A competition site that uses Twitter has had an interesting few days! Scramble asks entrants to post items on it’s site and then these are retweeted by other players during the day. The item with the most tweets wins a prize with another prize awarded randomly to those who tweeted. This weekend, however, a gaming group decided to use their collective powers to balance the competition in their favour.
This has led to calls of unfairness and cheating from compers across Twitter. The key to the issue is that the gaming community involved not only were planning to set up a rota, therefore taking control of who and what will win on each day/week/month, but some members were making claims of using false accounts.
Interestingly the original thread for this plan was deleted from the Playstation Community Forums before resurfacing some time later on the A2 Network. Despite the original thread being deleted, incensed compers managed to collect screen grabs of the content and also find it via Google’s Cache.
To highlight the issue even further a low value prize was added to today’s competition. By retweeting for today’s prize of a 35p pencil sharpener the user’s of Scramble wanted to reach out to the organisers to make sure fair play was at the heart of the competition. The prize is currently the top item and the “protest” has worked as Scramble have announced that they will be looking into the matter.
The gaming community, however, state they have nothing wrong although the owner of the A2 Network has issued an apology to Scramble and a thread on the EU Forums suggests to people their that Scramble is on to them. Ultimately it’s down to Scramble to determine any wrongdoing, but in Competwitions opinion they do need to assess the mechanics of their site.

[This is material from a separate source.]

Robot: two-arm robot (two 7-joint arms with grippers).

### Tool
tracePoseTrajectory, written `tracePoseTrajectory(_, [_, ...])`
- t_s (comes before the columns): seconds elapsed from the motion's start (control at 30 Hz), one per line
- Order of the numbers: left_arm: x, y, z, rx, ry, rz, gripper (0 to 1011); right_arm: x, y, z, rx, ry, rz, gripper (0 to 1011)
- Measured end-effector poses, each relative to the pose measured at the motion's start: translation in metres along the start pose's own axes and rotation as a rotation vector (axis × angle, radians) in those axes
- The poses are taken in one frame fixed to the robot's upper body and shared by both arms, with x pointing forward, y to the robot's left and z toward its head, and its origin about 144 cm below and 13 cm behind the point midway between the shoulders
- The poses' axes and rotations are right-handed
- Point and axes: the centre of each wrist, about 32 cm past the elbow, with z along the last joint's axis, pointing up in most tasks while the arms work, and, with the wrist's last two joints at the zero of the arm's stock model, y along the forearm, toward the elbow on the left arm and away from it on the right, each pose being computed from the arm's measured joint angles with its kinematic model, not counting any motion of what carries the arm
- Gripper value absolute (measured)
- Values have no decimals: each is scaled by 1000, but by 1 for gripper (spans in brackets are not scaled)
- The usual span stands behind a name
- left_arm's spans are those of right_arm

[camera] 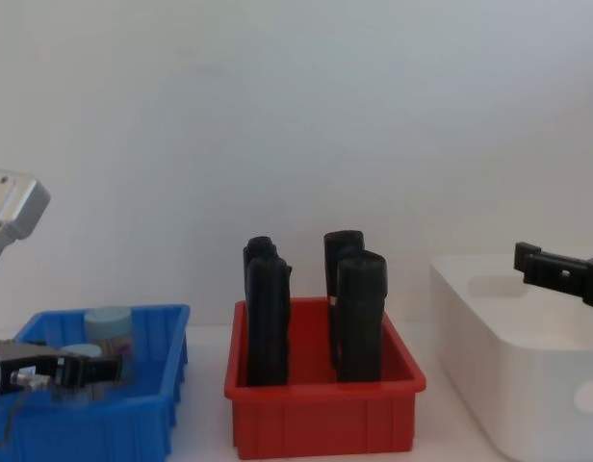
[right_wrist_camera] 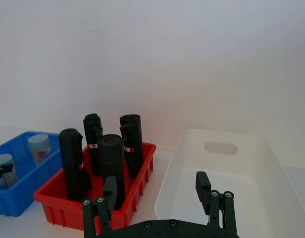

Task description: Pick the cotton swabs from the blue box and place them into the white box.

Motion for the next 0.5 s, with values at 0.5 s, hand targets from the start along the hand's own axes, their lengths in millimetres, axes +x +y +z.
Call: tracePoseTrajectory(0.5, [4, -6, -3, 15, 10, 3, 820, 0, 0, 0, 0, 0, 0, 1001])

Voting competitions online by there very nature are flawed.
They are never actually about “the best” but who is “the most popular”. The same applies for Scramble! By being organised and having the most friends it’s actually quite easy to influence the daily winners. This may well be a “fact of life” but it will soon mean disenchantment from those people who aren’t in the group, and it’s a difficult situation for Scramble to consider.
To be fair Scramble have reacted very quickly and issued messages via their Twitter Account. They say that they “have no problem with people getting together to tweet for a good cause, we can’t abide by fake accounts to massage vote counts!”. As yet they’ve not commented on people forcing the competition by setting up a rota and it’ll be interesting to see what measures they can or do take to keep their core users happy.